トールの大熊のような巨体も、厳つい顔も、全てがどこか小さく見える。
トールが呟く。
「……俺には、分からないんだ」
『分からない……? 何がだ』
今にも泣きそうな顔を隠すように、トール神がうつむく。
「ロキが……お前達の親父が、どうして、あんな事をしたのか……俺には、納得できない」
あんな事――先日のバルドル殺害の事だろう。
ヨルムンガルドはフンと鼻であしらった。
『父上を捕縛しておきながら、何を言う。――俺が腹立たしいのは、父上を捕縛したのが、貴様だと言う事だ!』
憤ったヨルムンガルドが、海底を尻尾の先で打ったか、地響きがグラグラと海面を波立たせる。
『俺も貴様に問う。なぜ貴様が――父上の一番の友だった貴様が、なぜ父上を捕縛した! なぜだ!!』
トール神は悔しげに、唇をギリリと噛む。
「――それが、オーディン様の命令だったからだ。そして……ロキの真意を、聞きたかったからだ」
ヨルムンガルドはトール神を見詰めた。
「あいつは頭がいい。いくらバルドル様を嫌っていても、オーディン様の目から逃れられないと、分かっているはずだ」
オーディンは全てを見通す千里眼を持っている。
……事実、フラーナングの渓流で鮭に変身し、身を隠していたロキを見付け出したのも、千里眼の力だ。

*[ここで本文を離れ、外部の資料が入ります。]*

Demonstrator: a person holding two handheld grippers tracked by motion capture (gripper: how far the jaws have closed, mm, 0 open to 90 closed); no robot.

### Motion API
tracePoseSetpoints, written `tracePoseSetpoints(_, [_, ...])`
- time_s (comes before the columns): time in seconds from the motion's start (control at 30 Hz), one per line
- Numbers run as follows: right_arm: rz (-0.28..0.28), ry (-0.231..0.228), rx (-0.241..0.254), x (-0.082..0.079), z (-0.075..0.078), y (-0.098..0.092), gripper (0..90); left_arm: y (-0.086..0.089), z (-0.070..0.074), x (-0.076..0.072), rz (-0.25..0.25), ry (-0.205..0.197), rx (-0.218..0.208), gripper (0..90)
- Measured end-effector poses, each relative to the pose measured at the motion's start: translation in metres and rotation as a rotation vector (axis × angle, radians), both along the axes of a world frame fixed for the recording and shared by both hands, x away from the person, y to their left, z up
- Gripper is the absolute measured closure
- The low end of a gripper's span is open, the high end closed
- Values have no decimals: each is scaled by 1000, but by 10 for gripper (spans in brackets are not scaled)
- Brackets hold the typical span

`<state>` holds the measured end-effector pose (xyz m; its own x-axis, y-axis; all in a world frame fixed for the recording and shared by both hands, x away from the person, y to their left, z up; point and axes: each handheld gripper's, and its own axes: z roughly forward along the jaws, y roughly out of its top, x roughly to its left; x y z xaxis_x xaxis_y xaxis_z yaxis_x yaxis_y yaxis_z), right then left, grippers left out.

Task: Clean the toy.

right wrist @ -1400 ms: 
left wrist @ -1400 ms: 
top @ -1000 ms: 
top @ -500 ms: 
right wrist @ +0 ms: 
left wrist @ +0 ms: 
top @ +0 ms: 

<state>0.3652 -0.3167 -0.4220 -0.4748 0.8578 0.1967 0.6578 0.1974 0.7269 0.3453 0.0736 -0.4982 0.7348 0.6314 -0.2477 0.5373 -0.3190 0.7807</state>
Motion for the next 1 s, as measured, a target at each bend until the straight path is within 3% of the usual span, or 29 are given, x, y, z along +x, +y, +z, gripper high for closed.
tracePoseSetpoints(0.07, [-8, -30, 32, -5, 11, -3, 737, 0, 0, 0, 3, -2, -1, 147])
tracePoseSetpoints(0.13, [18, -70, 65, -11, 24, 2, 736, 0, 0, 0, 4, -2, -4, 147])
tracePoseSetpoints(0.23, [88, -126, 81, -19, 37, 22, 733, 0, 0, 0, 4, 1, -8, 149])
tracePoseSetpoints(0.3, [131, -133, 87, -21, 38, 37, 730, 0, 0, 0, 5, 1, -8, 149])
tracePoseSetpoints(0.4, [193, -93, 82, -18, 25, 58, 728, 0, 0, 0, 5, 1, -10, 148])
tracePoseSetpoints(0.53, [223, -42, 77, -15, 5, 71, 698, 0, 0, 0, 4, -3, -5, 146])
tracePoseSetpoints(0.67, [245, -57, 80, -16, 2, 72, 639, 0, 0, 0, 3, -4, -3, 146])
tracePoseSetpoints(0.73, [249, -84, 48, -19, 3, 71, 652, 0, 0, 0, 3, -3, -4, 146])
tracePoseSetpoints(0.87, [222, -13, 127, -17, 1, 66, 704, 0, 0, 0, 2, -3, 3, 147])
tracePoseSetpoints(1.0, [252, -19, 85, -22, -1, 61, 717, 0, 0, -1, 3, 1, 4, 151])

「例え、腹に据えかねる事があったんだとしても……あいつならきっと、いくらでも言い逃れる方法を思い付くはずだ」
トリックスターと呼ばれたロキは、その卓越した頭脳と話術で、何度も窮地を逃れて来た。
「それに……」
『それに?』
惑うように言葉を止めたトール神を、ヨルムンガルドは静かに問い質す。
トール神は諦めたように、深くため息をついた。
「……あいつを捕まえた時の事だ」
* * *
オーディンに命令されたトールは、フラーナングの渓流で漁網を使い、ロキを捕らえた。
「皮肉だな、ロキ。自分の考案した漁網に、自分が捕まるなんて、思ってもなかっただろ?」
『そうだね。さすが僕の考案した漁網だ』
トールに尻尾を捕らえられたロキは、鮭の姿でビチビチと跳ねながら答える。
トールは深いため息をついた。
「ロキ……なぜ鮭になんかなった? まさか自分で考案した漁網の存在を、忘れた訳じゃないだろ」
一度跳ねるのを止めたロキは、フッと鼻で笑った。
『意味なんか無いさ。……ただの気紛れだよ』
そう言ったロキは、どこか悲しそうだった。
と言っても、当然鮭の顔色など分からないので、完全にトールの勘だ。
長い間ロキと付き合って来た友の勘が、ロキの言葉を嘘だと言っている。
「ロキ、本当の事を言え。どうしてバルドル様を殺させた? お前の事だから、何か、俺には分からない理由があるんだろう」
『……それを聞いて、どうするんだい?』
急にロキは、クックックッと、さもおかしそうに笑った。
『頭の悪い君が、トリックスターと呼ばれた僕を、言葉で丸め込む積もりかい? 残念だけど、それには乗れないね』
「ロキ。俺は本当に、お前の力になりたいんだ」
トールが必死に訴えると、笑うのを止めたロキは、皮肉に顔を歪めた。
『僕の力になるだって? それじゃあ君は、話によっては、僕を逃がそうと言うのかい?』
「それは……」
実際、逃がしても良いと思った。
しかしロキは、喜ぶどころか、急にイライラと怒り出した。
『冗談じゃないよ。トール……君は僕だけじゃなく、オーディンも裏切る積もりかい?』
その言葉に、トールは度肝を抜かれた。
今のはどう言う意味だ?
まるでトールが、ロキを裏切ったように聞こえる。
『トール。そんな君に僕が捕まえられるのかい?』
「まっ、待て……!」
急に逃げようとした鮭の尻尾を、トールはとっさに強く掴んだ。
〈痛いじゃないか! 君は力の加減と言う物を知らないのかい?〉
いつもなら少し大袈裟にそう言っていたロキが、この時はフッと笑っていた。
『そう……それで良いんだよ、トール』
そう小さく呟くのを、トールは確かに聞いた。
* * *
話終えたトール神は、ハァーとため息をついた。
「頭の悪い俺には、あいつの考えている事が分からない。……ロキの息子であるお前なら、何か知っているんじゃないか?」
そう言うトールの目は、悲嘆に暮れていた。
「教えてくれ、ヨルムンガルド。ロキはどうして、あんな事をしたんだ?」
『……座れ、トール』
そう言ったヨルムンガルドは、体から光を放った。
そして一瞬後に、スラッと背の高い青年が、トールの横に現れた。
人の姿に変身したヨルムンガルドは、膝を立てたまま座り込み、トールにも座るように促す。